Tannie Maria is the agony aunt for the local Gazette’s Love Advice and Recipe Column. People write in with their love problems – she gives them some advice, but the main remedy she offers is a recipe that will fix things.

In her own life, she is lonely, and struggles to find love (after an abusive relationship with her late husband). She meets a tall detective with a chestnut moustache, (my partner of 15 years is tall with some chestnut in his beard) and the journey to open her heart begins.

My own journey to open my heart is a life-long one.

Tannie Maria, like me, has a strong interest in justice (which is what gets her on the trail of the murderer). For many decades, I was a social and environmental activist. However, Maria is driven more by the personal than the political.

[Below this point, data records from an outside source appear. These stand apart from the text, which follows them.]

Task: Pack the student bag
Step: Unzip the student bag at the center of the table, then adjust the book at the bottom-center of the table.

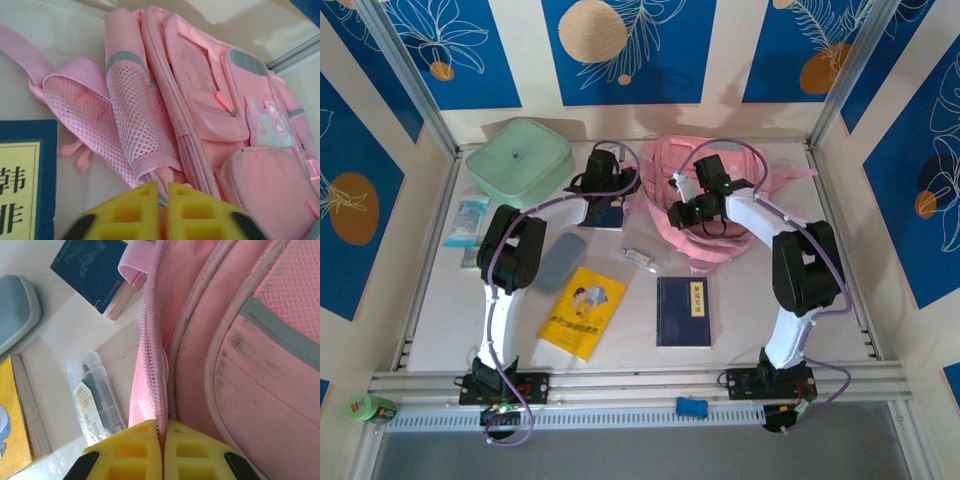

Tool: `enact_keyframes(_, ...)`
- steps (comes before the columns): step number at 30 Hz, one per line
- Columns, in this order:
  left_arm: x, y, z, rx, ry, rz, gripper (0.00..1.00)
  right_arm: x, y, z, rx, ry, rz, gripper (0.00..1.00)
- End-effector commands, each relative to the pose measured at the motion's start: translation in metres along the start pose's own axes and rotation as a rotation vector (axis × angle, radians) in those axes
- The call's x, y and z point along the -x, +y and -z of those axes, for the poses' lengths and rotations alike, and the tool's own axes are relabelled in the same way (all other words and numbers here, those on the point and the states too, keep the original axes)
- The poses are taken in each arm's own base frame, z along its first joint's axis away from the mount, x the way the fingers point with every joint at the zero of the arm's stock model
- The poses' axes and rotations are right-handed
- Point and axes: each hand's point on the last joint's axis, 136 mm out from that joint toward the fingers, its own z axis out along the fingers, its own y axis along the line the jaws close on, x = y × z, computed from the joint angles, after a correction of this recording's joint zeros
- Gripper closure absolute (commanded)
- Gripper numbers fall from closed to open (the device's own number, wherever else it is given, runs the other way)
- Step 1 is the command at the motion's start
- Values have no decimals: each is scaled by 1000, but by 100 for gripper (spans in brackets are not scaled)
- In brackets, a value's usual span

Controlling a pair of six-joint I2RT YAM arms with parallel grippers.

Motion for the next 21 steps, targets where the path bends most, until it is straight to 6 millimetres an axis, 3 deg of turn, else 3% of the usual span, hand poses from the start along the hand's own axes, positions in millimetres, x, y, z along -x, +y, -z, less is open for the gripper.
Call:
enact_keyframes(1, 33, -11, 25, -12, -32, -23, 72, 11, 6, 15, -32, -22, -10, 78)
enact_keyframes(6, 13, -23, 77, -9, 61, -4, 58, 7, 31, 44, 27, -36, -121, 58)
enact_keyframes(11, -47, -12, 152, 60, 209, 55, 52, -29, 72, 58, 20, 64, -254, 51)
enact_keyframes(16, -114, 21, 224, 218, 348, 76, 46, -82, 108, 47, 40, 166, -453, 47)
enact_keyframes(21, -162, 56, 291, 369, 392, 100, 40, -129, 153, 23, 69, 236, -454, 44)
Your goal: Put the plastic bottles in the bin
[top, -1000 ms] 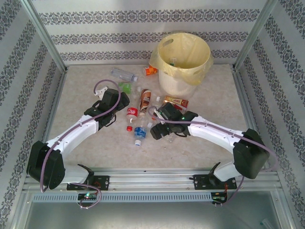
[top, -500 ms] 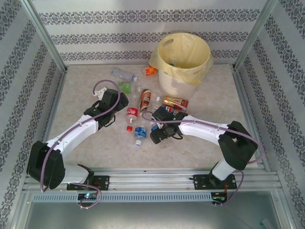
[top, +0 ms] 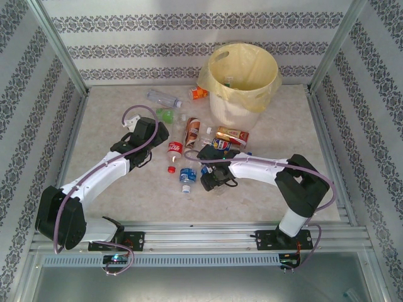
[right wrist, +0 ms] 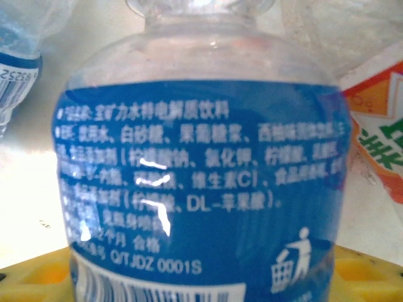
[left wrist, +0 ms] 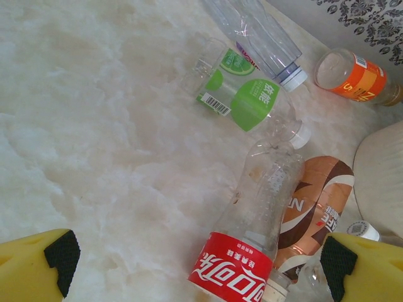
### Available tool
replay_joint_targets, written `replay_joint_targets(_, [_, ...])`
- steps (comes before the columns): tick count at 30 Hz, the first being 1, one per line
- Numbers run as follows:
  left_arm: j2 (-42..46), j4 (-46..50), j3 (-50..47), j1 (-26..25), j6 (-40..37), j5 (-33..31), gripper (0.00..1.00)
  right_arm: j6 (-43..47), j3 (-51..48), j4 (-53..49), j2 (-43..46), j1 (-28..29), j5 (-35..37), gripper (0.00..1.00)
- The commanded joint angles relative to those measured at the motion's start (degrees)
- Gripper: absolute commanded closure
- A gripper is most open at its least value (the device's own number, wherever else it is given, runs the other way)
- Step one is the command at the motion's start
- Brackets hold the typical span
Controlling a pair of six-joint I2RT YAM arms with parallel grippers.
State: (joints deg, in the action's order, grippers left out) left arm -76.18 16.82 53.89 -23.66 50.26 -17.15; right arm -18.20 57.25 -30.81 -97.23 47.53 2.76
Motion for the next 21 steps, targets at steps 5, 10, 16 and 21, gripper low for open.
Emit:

And she is less judgemental, and more forgiving, than I am.

I think I invented Tannie Maria to keep me grounded, laughing (she is funny) and teach me how to love – and maybe how to cook.

One of the strange things about our relationship is that I know all about her, and she knows nothing about me. I think I’ll keep it that way. If I see her shopping at the Spar, in Ladismith, I may watch from afar, but I won’t go and introduce myself.